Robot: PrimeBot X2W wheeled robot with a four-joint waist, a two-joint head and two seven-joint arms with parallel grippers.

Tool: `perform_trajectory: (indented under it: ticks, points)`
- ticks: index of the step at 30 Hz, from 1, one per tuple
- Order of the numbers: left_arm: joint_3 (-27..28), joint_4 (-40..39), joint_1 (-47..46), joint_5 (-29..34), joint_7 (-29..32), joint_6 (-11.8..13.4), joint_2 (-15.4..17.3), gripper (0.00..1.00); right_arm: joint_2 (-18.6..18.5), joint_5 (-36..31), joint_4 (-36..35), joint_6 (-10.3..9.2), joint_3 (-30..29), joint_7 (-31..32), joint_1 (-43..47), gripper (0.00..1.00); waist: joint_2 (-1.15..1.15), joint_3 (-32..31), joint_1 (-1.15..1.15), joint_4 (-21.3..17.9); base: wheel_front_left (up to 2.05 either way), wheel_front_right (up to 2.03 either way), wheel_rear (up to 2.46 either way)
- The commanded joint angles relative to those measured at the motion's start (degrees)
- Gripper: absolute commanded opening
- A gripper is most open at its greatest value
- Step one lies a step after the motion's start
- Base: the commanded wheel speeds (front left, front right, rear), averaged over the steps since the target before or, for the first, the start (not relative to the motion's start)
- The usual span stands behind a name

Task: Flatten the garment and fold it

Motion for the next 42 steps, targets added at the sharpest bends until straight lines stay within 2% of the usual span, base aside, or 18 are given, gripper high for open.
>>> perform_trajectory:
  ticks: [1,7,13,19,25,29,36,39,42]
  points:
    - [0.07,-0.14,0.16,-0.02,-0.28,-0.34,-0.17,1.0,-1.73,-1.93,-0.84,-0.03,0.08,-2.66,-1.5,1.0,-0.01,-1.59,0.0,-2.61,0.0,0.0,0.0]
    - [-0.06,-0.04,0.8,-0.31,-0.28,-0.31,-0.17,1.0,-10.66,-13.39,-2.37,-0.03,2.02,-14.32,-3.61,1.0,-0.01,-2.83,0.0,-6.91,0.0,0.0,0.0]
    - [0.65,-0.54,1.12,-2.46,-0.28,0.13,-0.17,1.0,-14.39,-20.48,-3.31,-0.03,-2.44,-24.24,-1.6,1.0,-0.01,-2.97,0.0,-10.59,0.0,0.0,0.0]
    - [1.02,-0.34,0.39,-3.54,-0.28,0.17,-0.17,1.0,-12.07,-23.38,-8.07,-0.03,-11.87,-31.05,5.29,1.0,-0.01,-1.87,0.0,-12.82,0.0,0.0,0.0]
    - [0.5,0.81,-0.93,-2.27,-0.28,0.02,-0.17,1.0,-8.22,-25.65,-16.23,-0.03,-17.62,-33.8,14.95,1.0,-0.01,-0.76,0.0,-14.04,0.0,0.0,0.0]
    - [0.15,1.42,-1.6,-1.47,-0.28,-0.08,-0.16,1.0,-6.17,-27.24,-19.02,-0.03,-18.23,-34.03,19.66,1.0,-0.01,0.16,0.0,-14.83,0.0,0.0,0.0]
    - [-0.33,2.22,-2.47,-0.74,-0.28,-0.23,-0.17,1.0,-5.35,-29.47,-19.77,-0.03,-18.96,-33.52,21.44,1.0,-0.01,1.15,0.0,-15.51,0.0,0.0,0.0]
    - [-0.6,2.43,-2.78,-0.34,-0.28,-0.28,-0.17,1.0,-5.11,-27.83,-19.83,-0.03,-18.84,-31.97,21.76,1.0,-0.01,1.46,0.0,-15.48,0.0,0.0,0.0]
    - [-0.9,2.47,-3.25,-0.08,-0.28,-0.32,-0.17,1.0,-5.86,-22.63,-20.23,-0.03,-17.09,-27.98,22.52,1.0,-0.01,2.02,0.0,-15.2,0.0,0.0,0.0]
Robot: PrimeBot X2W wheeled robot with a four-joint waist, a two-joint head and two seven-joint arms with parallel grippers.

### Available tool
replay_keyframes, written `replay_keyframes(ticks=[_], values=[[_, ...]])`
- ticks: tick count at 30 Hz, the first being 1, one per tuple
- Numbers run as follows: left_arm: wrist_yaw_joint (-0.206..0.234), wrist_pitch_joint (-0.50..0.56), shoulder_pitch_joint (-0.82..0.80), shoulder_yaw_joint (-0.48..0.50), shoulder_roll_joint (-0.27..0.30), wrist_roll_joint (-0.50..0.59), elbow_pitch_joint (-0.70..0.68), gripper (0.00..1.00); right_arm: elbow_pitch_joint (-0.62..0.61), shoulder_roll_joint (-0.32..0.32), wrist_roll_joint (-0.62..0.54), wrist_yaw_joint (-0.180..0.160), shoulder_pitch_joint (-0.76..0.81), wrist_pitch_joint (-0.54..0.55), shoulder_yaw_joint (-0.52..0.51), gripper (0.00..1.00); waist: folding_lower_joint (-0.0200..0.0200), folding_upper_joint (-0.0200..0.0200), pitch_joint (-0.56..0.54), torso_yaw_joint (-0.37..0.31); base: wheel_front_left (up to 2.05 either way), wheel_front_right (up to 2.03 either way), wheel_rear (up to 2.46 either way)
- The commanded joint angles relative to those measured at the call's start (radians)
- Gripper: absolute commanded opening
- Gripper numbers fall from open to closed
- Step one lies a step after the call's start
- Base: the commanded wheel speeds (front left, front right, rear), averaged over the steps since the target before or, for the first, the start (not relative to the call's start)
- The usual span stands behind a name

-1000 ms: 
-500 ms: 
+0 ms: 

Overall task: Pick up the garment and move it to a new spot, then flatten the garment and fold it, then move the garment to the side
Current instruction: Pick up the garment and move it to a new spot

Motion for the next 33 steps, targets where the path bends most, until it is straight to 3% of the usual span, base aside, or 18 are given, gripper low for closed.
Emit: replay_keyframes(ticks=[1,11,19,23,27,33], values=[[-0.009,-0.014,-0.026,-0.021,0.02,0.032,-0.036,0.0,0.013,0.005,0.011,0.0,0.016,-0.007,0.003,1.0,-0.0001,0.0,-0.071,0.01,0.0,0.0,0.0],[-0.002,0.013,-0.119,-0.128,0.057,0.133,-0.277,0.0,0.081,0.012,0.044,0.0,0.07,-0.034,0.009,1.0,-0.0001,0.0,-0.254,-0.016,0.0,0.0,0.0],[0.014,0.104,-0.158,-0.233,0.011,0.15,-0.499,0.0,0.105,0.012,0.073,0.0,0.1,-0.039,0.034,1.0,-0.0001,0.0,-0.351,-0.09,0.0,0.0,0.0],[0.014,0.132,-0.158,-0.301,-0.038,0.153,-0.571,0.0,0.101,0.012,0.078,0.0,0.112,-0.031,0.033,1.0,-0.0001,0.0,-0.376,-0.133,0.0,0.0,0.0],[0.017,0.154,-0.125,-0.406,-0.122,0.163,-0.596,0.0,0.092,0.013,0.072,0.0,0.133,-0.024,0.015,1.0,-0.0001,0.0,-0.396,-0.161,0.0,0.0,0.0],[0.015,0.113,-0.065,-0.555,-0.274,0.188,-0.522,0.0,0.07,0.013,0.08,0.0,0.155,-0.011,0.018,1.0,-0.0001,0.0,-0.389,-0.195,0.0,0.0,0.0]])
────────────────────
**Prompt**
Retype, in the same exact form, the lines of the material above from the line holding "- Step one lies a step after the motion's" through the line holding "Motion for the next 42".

**Task response**
- Step one lies a step after the motion's start
- Base: the commanded wheel speeds (front left, front right, rear), averaged over the steps since the target before or, for the first, the start (not relative to the motion's start)
- The usual span stands behind a name

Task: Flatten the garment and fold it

Motion for the next 42 steps, targets added at the sharpest bends until straight lines stay within 2% of the usual span, base aside, or 18 are given, gripper high for open.

There is no more output to give.